Un mes duró en la Cardioinfantil. Salió en silla de ruedas. Sus piernas, que eran gruesas, de músculos pronunciados, ahora tan solo eran un par de delgadas extremidades que no respondían a ningún impulso. Por los días del balazo, Manuel estaba viviendo donde su hermana. Meses antes la obra en Cajicá se había paralizado por la pandemia y el muchacho había quedado a merced de unos pocos pesos ahorrados. No pudo seguir pagando el cuarto en el que vivía y su hermana lo recibió porque eso es lo único que hay, familia. Su mamá regresó a Bogotá, dejó su trabajo de labriega en Boyacá y vino a tratar de empujar a su hijo. Tuvieron que alquilar en el Verbenal un apartamentico del tamaño de un balcón para acomodarse los dos y empezar de nuevo. 

El 15 de diciembre pude conseguir el teléfono de Manuel. Lo llamé, le puse un par de mensajes, no contestó. Me tomé el atrevimiento de irlo a buscar por todo el barrio, pero nadie me dio razón. Un mes después le volví a insistir y pudo responder. Le pedí una entrevista, aunque por las preguntas que me hizo noté que en él, había miedo. Le propuse ir a su casa; en la mañana me dijo que sí y en la tarde que no. Me pidió que nos viéramos en un sitio público, que su mamá se encargaría de empujar la silla de ruedas pero ojalá fuera un lugar cercano en el extremo norte de Bogotá. Nos vimos en el Centro Comercial Santafé. 

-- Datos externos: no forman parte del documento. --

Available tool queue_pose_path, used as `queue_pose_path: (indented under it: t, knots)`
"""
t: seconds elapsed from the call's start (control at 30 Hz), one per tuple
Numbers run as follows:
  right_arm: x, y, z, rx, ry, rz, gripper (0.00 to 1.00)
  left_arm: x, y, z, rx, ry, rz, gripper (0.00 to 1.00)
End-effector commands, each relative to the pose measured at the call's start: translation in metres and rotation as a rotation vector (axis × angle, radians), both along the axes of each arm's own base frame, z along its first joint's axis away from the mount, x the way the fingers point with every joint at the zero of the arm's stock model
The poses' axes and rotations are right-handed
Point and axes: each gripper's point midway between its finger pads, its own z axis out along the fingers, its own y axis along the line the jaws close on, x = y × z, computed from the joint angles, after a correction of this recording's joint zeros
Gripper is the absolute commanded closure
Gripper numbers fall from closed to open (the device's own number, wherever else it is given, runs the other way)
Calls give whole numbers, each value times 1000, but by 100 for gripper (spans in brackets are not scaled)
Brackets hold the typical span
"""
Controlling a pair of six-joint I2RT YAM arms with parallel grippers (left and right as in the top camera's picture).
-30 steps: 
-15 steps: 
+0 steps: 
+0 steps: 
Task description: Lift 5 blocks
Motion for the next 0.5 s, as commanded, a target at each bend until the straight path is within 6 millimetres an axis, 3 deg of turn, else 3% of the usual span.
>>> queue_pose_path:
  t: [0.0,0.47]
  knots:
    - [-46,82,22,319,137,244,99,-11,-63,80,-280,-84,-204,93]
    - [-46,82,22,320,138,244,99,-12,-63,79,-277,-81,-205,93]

De entrada lo vi altivo, nunca con la cabeza gacha ni con pose de víctima, de eso no hay una sola pizca en Manuel, más bien en su humanidad hay mucha dignidad. “No por favor”, dijo cuando traté de ayudar a subirlo por la rampa del café. “Yo puedo”, recalcó y sonrió.  Acudió con una testigo, una abogada de la oenegé DH Colombia. Yo no entendía su prudencia hasta que me contaron que algunos de los jóvenes que habían sobrevivido al vendaval de balazos hechos por los uniformados ese día estaban siendo amenazados respecto de cualquier intento por reclamar. Al principio, cuando nos dejaron solos para conversar, Manuel no me quiso recibir la invitación a un café. Hablaba sereno, despacio, y podía describir a la perfección lo que su memoria guardaba. Yo volvía  a repetir preguntas de vez en cuando y él en detalle volvía a rememorar lo que ya me había dicho. 

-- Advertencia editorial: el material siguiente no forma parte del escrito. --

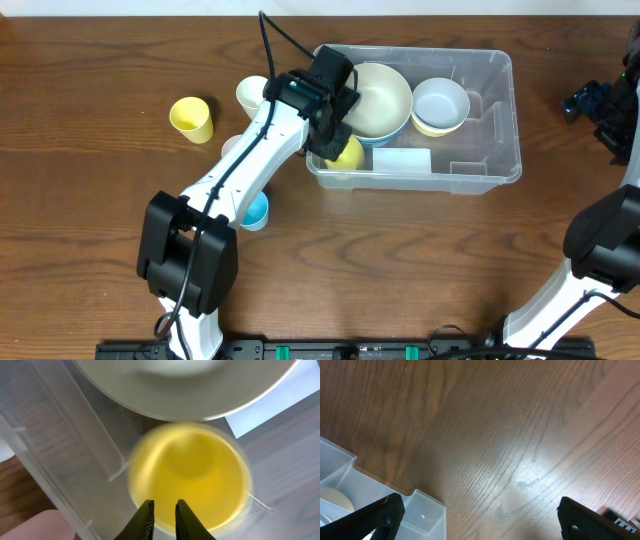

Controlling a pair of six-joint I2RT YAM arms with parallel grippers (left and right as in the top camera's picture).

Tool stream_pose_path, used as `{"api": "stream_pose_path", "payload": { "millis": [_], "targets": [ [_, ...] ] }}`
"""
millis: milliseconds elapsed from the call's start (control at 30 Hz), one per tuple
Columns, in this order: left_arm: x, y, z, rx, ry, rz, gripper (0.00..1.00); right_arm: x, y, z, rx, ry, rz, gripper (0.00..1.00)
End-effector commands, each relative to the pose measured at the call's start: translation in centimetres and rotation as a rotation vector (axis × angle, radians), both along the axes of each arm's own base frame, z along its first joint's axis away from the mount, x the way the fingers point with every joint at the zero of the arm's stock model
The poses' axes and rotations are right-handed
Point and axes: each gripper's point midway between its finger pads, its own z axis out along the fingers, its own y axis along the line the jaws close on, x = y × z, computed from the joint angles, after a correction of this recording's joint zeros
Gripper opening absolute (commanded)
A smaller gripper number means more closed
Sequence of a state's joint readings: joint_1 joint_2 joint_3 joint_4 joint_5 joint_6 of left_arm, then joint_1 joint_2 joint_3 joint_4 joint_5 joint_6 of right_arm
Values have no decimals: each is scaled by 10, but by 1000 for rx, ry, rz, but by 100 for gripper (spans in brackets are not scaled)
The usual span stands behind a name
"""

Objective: Pack container
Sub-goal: 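Move the left gripper back to the second yellow cup and grasp it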

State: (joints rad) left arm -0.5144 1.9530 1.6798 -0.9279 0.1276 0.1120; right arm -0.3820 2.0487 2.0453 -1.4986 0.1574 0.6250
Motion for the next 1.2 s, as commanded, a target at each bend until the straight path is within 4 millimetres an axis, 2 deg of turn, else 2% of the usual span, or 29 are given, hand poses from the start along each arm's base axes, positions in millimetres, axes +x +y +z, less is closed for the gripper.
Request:
{"api": "stream_pose_path", "payload": {
  "millis": [0, 133, 200, 333, 400, 467, 600, 733, 767, 867, 1000, 1167],
  "targets": [
    [0, 0, -10, 13, 23, -11, 17, -1, 0, 0, -9, 3, -15, 99],
    [1, -1, -10, 11, 18, -10, 17, -1, 0, 0, -9, 3, -15, 99],
    [3, -2, -9, 7, 11, -10, 21, -1, 0, 0, -9, 3, -15, 99],
    [10, -5, 4, -12, -22, -8, 21, -1, 0, 0, -9, 3, -15, 99],
    [15, -6, 16, -27, -51, -5, 23, -1, 0, 0, -9, 3, -15, 99],
    [22, -5, 34, -45, -88, 5, 30, -1, 0, 0, -9, 3, -15, 99],
    [34, 17, 79, -71, -169, 67, 34, -1, 0, 0, -9, 3, -15, 99],
    [44, 65, 118, -111, -232, 220, 79, -1, 0, 0, -9, 3, -15, 99],
    [45, 82, 124, -118, -234, 279, 85, -1, 0, 0, -9, 3, -15, 99],
    [47, 133, 124, -115, -195, 453, 92, -1, 0, 0, -9, 3, -15, 99],
    [41, 197, 99, -77, -97, 642, 96, -1, 0, 0, -9, 3, -15, 99],
    [29, 250, 64, -55, -4, 816, 96, -1, 0, 0, -9, 3, -15, 99]
  ]
}}
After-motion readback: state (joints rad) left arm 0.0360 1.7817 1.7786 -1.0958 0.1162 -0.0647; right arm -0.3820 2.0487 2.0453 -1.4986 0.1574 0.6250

Un par de días después le planteé un escenario a Manuel. Le dije que si hubiese de nuevo una protesta en el Verbenal como la de aquella noche, esta vez quizá por las 13 personas asesinadas, los 54 heridos por arma de fuego como él y los más de 200 heridos por golpes venidos de uniformados aquel 9 de septiembre en Bogotá, él, Manuel Fernandez Acevedo, ¿volvería a salir a reclamarle al Estado? Sin dudarlo me dijo que sí. Que la dignidad no se la habían quitado, que le habían quitado las piernas, pero no el cerebro ni el corazón. 

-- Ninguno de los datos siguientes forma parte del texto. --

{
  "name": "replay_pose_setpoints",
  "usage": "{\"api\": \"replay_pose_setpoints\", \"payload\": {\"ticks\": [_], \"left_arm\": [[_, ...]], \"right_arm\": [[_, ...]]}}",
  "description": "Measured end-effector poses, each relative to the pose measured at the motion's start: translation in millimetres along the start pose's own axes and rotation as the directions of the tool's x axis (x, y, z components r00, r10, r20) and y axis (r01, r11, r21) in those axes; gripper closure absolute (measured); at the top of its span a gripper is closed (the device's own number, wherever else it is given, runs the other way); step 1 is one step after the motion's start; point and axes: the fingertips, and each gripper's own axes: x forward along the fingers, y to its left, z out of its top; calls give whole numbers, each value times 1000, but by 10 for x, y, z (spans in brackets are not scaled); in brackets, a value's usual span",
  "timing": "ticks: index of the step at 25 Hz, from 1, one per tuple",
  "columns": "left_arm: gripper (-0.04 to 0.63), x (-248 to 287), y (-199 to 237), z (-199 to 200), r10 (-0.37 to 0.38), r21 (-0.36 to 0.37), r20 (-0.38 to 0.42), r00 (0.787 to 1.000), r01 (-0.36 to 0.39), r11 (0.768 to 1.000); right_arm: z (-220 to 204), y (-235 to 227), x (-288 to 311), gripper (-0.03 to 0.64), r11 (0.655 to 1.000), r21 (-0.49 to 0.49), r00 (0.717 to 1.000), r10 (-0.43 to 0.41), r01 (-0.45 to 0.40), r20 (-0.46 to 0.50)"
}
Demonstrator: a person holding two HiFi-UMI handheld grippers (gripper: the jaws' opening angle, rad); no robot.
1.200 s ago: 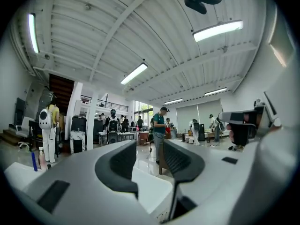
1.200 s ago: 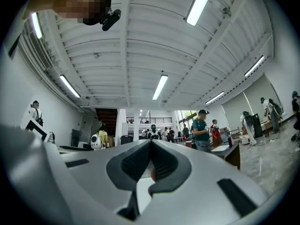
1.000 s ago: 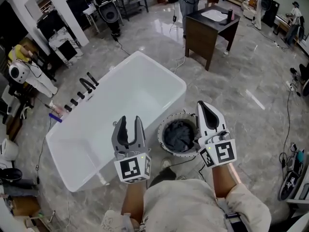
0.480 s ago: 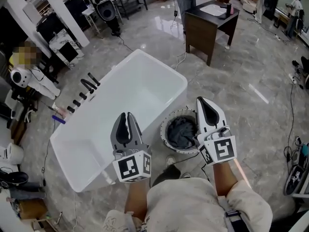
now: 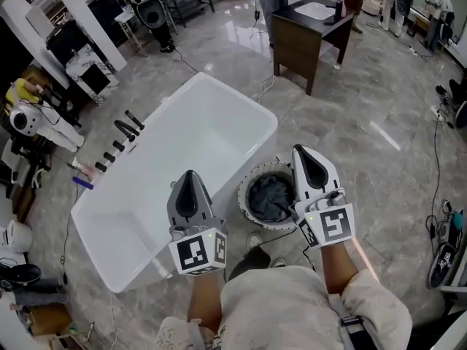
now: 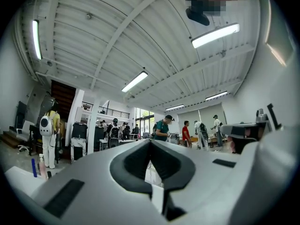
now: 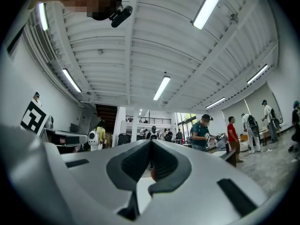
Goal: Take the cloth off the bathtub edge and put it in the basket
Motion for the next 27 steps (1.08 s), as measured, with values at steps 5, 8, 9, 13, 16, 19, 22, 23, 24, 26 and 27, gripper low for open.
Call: {"api": "replay_pose_setpoints", "payload": {"ticks": [5, 8, 9, 13, 16, 19, 22, 23, 24, 26, 27], "left_arm": [[592, 49, 28, -67, -1, 16, -8, 1000, 1, 1000], [592, 97, 56, -75, 3, 1, -7, 1000, -3, 1000], [592, 110, 66, -85, 1, -8, -8, 1000, -1, 1000], [592, 160, 100, -119, -6, -19, -9, 1000, 6, 1000], [592, 186, 110, -130, -13, -18, -15, 1000, 13, 1000], [592, 206, 122, -137, -16, -16, -19, 1000, 16, 1000], [592, 225, 143, -166, -16, -15, -21, 1000, 16, 1000], [592, 235, 151, -172, -17, -18, -21, 1000, 16, 1000], [592, 247, 159, -173, -18, -22, -22, 1000, 17, 1000], [592, 272, 174, -169, -21, -32, -22, 1000, 21, 999], [592, 284, 181, -165, -23, -37, -23, 999, 22, 999]], "right_arm": [[-57, 12, 46, 629, 1000, -10, 1000, -1, 0, -19], [-56, 18, 99, 629, 1000, -13, 1000, 7, -8, -22], [-63, 22, 116, 629, 1000, -14, 1000, 9, -10, -23], [-80, 36, 166, 629, 1000, -16, 1000, 10, -10, -26], [-65, 46, 190, 629, 1000, -21, 1000, 7, -8, -27], [-59, 51, 213, 629, 1000, -24, 1000, 4, -5, -31], [-91, 62, 243, 629, 1000, -26, 999, 6, -6, -33], [-101, 66, 256, 629, 1000, -27, 999, 6, -7, -34], [-109, 69, 268, 629, 1000, -27, 999, 7, -8, -35], [-115, 74, 295, 629, 1000, -28, 999, 8, -9, -37], [-117, 76, 308, 629, 1000, -29, 999, 8, -9, -38]]}}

En ese momento entendí que este jovencito no hablaba solo por él, sino por los miles de manueles que una noche se gradúan con el sueño de seguir superándose, pero que al día siguiente se levantan con la noticia de que de los 900 mil bachilleres recién graduados, más de 300 mil no tendrán oportunidad de seguir estudiando. Pero además, de esos afortunados que logran hacerse a un cupo en una universidad, un año después casi la mitad tendrán que abandonar sus estudios porque en sus casas no hay recursos ni para las fotocopias. Valiente Manuel que no se dejó ir, no se dejó morir, y de manera simbólica aún sigue en pie de lucha, aunque le hayan quitado… hasta el derecho a caminar.